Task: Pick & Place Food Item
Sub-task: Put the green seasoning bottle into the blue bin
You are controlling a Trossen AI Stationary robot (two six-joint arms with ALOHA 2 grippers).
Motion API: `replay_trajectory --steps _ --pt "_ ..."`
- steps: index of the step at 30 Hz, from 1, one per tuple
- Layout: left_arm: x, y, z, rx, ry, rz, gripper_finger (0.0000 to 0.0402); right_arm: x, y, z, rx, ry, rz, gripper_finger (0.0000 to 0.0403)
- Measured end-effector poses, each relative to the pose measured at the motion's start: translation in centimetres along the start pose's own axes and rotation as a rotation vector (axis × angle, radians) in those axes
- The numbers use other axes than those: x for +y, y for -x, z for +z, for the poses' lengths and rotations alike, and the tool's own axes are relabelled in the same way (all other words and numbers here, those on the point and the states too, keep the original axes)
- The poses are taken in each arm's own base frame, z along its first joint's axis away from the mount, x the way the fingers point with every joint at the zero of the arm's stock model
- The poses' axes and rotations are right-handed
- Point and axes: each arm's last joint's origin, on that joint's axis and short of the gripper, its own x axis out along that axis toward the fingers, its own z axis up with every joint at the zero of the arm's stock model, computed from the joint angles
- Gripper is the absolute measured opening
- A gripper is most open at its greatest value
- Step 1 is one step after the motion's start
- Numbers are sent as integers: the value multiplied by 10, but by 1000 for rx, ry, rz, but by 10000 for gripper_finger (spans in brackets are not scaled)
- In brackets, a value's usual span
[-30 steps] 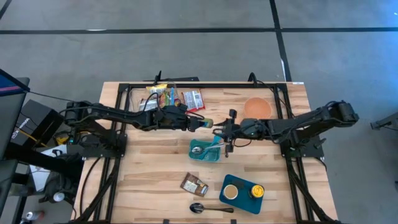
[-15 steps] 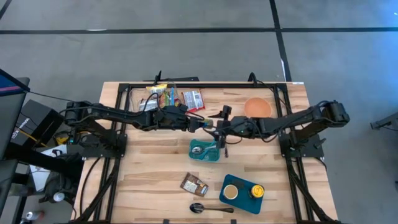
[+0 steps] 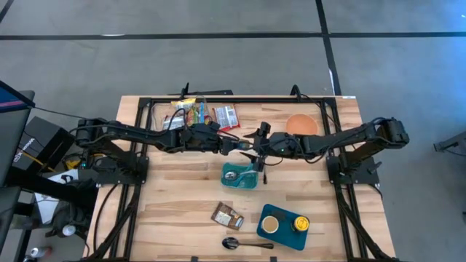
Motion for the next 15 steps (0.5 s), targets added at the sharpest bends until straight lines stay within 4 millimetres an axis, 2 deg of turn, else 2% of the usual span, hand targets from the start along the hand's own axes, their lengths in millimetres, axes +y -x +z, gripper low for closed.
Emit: replay_trajectory --steps 15 --pt "-1 0 1 -7 1 -6 192 -6 -2 -1 4 -16 -18 296"
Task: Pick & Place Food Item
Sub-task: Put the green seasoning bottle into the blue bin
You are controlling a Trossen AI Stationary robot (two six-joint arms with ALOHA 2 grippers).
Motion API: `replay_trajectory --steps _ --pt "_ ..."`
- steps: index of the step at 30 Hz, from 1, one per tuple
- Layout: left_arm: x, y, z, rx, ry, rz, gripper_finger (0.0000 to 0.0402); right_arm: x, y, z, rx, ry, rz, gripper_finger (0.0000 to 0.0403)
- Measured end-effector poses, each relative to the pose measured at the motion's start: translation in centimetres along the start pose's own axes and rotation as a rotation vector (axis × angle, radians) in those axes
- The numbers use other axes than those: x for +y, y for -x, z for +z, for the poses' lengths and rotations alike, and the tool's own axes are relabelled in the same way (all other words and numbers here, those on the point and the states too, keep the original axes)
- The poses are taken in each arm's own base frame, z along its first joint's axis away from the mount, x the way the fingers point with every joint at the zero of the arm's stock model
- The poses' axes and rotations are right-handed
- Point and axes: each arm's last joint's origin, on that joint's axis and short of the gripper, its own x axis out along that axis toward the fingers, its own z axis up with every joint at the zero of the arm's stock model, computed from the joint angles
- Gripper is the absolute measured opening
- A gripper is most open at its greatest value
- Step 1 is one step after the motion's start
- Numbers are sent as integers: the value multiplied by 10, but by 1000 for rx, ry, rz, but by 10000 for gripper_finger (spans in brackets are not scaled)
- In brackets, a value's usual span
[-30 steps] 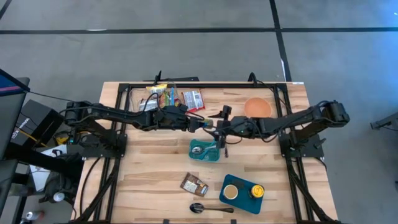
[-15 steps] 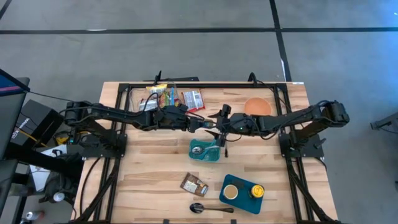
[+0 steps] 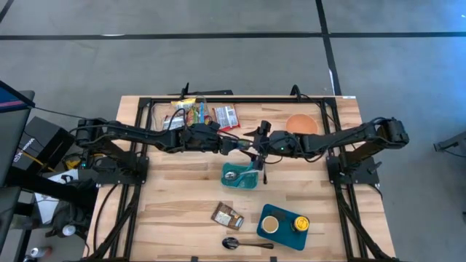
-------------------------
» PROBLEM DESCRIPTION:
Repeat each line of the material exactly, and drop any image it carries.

» EXERCISE ANSWER:
Task: Pick & Place Food Item
Sub-task: Put the green seasoning bottle into the blue bin
You are controlling a Trossen AI Stationary robot (two six-joint arms with ALOHA 2 grippers).
Motion API: `replay_trajectory --steps _ --pt "_ ..."`
- steps: index of the step at 30 Hz, from 1, one per tuple
- Layout: left_arm: x, y, z, rx, ry, rz, gripper_finger (0.0000 to 0.0402); right_arm: x, y, z, rx, ry, rz, gripper_finger (0.0000 to 0.0403)
- Measured end-effector poses, each relative to the pose measured at the motion's start: translation in centimetres along the start pose's own axes and rotation as a rotation vector (axis × angle, radians) in those axes
- The numbers use other axes than those: x for +y, y for -x, z for +z, for the poses' lengths and rotations alike, and the tool's own axes are relabelled in the same way (all other words and numbers here, those on the point and the states too, keep the original axes)
- The poses are taken in each arm's own base frame, z along its first joint's axis away from the mount, x the way the fingers point with every joint at the zero of the arm's stock model
- The poses' axes and rotations are right-handed
- Point and axes: each arm's last joint's origin, on that joint's axis and short of the gripper, its own x axis out along that axis toward the fingers, its own z axis up with every joint at the zero of the arm's stock model, computed from the joint angles
- Gripper is the absolute measured opening
- A gripper is most open at its greatest value
- Step 1 is one step after the motion's start
- Numbers are sent as integers: the value multiplied by 10, but by 1000 for rx, ry, rz, but by 10000 for gripper_finger (spans in brackets are not scaled)
- In brackets, a value's usual span
[-30 steps] 
[-15 steps] 
[+0 steps] 
Motion for the next 15 steps (0.5 s), targets added at the sharpest bends until straight lines stay within 4 millimetres an axis, 2 deg of turn, else 2% of the usual span, hand targets from the start along the hand's own axes, their lengths in millimetres, axes +y -x +z, gripper low for closed.
Emit: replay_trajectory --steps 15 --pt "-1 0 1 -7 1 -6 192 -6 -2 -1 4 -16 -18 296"
Task: Pick & Place Food Item
Sub-task: Put the green seasoning bottle into the blue bin
You are controlling a Trossen AI Stationary robot (two six-joint arms with ALOHA 2 grippers).
Motion API: `replay_trajectory --steps _ --pt "_ ..."`
- steps: index of the step at 30 Hz, from 1, one per tuple
- Layout: left_arm: x, y, z, rx, ry, rz, gripper_finger (0.0000 to 0.0402); right_arm: x, y, z, rx, ry, rz, gripper_finger (0.0000 to 0.0403)
- Measured end-effector poses, each relative to the pose measured at the motion's start: translation in centimetres along the start pose's own axes and rotation as a rotation vector (axis × angle, radians) in those axes
- The numbers use other axes than those: x for +y, y for -x, z for +z, for the poses' lengths and rotations alike, and the tool's own axes are relabelled in the same way (all other words and numbers here, those on the point and the states too, keep the original axes)
- The poses are taken in each arm's own base frame, z along its first joint's axis away from the mount, x the way the fingers point with every joint at the zero of the arm's stock model
- The poses' axes and rotations are right-handed
- Point and axes: each arm's last joint's origin, on that joint's axis and short of the gripper, its own x axis out along that axis toward the fingers, its own z axis up with every joint at the zero of the arm's stock model, computed from the joint angles
- Gripper is the absolute measured opening
- A gripper is most open at its greatest value
- Step 1 is one step after the motion's start
- Numbers are sent as integers: the value multiplied by 10, but by 1000 for rx, ry, rz, but by 10000 for gripper_finger (spans in brackets are not scaled)
- In brackets, a value's usual span
[-30 steps] 
[-15 steps] 
[+0 steps] 

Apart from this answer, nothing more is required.